1 Overview & Conventions
This notebook demonstrates KPT-GEM and KPT-FFT on two simulations:
Double-slit physics experiment (latent phase drives interference).
fMRI ON vs. OFF event-related design (latent phase modulates BOLD fMRI neuroscience study).
We use the circular phase normalization \(\int_0^{2\pi}\varphi_t(\theta)\,\frac{d\theta}{2\pi}=1\). On a uniform grid of length \(L_\theta\), this is equivalent to the row-mean equals 1 constraint. The spectral updates use the Wiener-Sobolev filter.
\[\widehat{\Phi}(\omega,t)=\frac{\overline{\widehat F(\omega,t)}}{|\widehat F(\omega,t)|^2+\lambda\,\Lambda_p(\omega)}\,\widehat M(\omega,t),\quad \Lambda_p(\omega)=(2\sin(\omega/2))^{2p},\]
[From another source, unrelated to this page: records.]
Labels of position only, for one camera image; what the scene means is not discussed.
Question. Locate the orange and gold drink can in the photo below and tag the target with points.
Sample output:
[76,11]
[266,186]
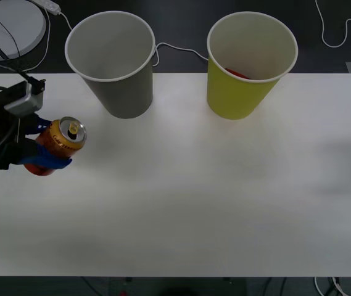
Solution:
[59,143]

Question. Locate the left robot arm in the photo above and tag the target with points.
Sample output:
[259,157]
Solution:
[24,98]

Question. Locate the grey plastic waste bin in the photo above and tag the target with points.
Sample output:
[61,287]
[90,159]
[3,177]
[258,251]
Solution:
[122,92]

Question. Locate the white power strip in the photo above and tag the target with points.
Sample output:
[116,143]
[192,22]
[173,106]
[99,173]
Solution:
[48,4]

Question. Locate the yellow-green plastic waste bin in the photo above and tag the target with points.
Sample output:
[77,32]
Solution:
[233,95]

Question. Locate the red can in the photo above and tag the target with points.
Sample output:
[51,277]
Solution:
[238,74]

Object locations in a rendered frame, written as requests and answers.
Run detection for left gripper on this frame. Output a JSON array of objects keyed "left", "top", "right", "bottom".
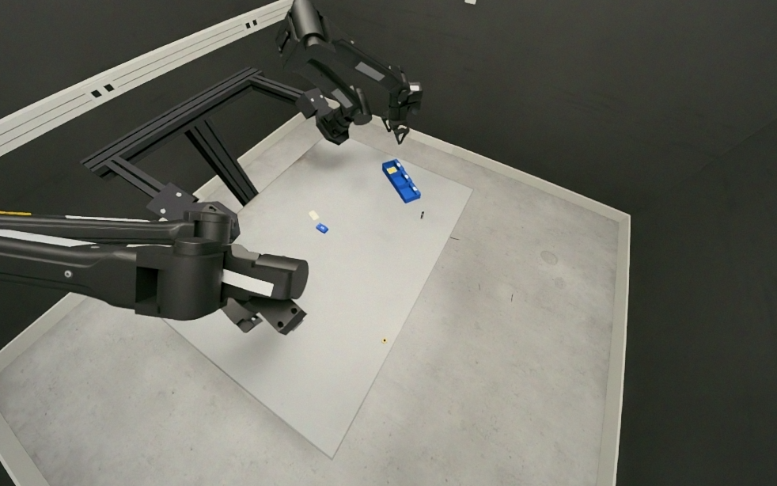
[{"left": 381, "top": 105, "right": 410, "bottom": 145}]

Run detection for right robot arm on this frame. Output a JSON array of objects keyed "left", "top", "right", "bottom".
[{"left": 0, "top": 204, "right": 309, "bottom": 336}]

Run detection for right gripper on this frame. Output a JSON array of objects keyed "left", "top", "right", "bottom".
[{"left": 221, "top": 298, "right": 263, "bottom": 333}]

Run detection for blue three-compartment bin rack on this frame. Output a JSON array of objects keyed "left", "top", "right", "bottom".
[{"left": 382, "top": 159, "right": 421, "bottom": 203}]

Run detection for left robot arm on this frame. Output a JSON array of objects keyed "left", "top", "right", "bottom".
[{"left": 275, "top": 0, "right": 423, "bottom": 138}]

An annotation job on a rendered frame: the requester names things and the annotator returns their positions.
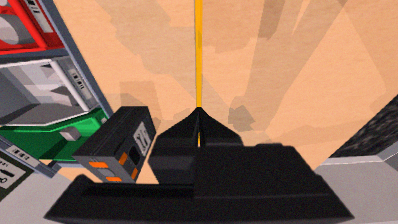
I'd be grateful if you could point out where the yellow bar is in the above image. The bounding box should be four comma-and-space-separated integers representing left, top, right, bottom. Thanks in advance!
195, 0, 203, 107

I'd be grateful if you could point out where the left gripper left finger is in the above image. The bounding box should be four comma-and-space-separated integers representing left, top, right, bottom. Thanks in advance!
152, 107, 199, 148

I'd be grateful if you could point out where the red bin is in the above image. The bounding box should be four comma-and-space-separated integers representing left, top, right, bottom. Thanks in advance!
0, 0, 65, 55

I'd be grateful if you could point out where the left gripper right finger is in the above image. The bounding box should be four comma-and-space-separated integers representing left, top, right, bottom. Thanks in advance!
199, 107, 244, 146

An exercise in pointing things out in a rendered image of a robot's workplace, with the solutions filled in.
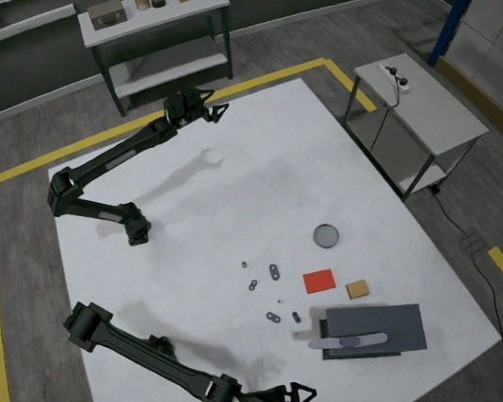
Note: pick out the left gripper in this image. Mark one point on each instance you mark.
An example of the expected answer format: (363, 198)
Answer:
(214, 117)

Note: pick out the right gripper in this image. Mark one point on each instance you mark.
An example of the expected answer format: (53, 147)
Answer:
(280, 391)

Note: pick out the tan square block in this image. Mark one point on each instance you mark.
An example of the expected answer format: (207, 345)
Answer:
(357, 289)

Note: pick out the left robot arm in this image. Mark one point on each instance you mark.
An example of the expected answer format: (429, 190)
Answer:
(64, 200)

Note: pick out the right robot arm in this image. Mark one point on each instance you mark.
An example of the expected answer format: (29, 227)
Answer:
(153, 354)

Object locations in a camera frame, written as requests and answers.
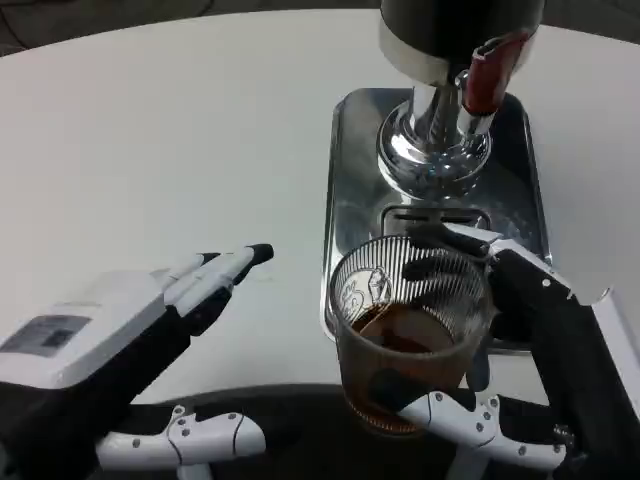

with simplex projection in \(\theta\) (nonnegativity + unit mass).
Algorithmic parity. KPT-FFT is an alternating spectral
method (phase-step and surface-step) implemented with
fft() for the DFT/IDFT. KPT-GEM is the same penalized
tomography specialized to updating \(\varphi_t\) given a stabilized surface
model \(\mathcal S\) (practical when a
robust \(\mathcal S\) proxy is
available from the data, e.g., ON-OFF construction).
2 Utilities (Fourier, projection, metrics, visuals)
We start by defining the core utility functions.
# --- In Utilities chunk (right before defining plotting helpers) ---
if (exists("plot_phase_overlay", inherits = TRUE)) {
rm(plot_phase_overlay)
}
# Dimension-checked overlay (unique name to avoid conflicts)
kpt_plot_phase_overlay <- function(theta, phi_true_row, phi_est_row, phi_est_row2=NULL, t_lab = "", title = "") {
n_theta <- length(theta)
stopifnot(length(phi_true_row) == n_theta, length(phi_est_row) == n_theta)
if (is.null(phi_est_row2)) {
df <- tibble::tibble(
theta = rep(theta, 2L), # length = 2*n
density = c(phi_true_row, phi_est_row), # length = 2*n
kind = rep(c("True", "Estimated"), each = n_theta) # length = 2*n
)
} else {
df <- tibble::tibble(
theta = rep(theta, 3L), # length = 3*n
density = c(phi_true_row, phi_est_row, phi_est_row2), # length = 3*n
kind = rep(c("True", "FFT-Estimated", "GEM-Estimated"), each = n_theta) # length = 3*n
)
}
ggplot2::ggplot(df, ggplot2::aes(theta, density, color = kind)) +
ggplot2::geom_line(linewidth = 0.9) +
ggplot2::labs(title = title, subtitle = t_lab,
x = expression(theta), y = expression(varphi(t,theta))) +
ggplot2::theme_minimal()
}
# ---- Grids & helpers ----
theta_grid <- function(L) seq(0, 2*pi, length.out = L + 1L)[1L:L]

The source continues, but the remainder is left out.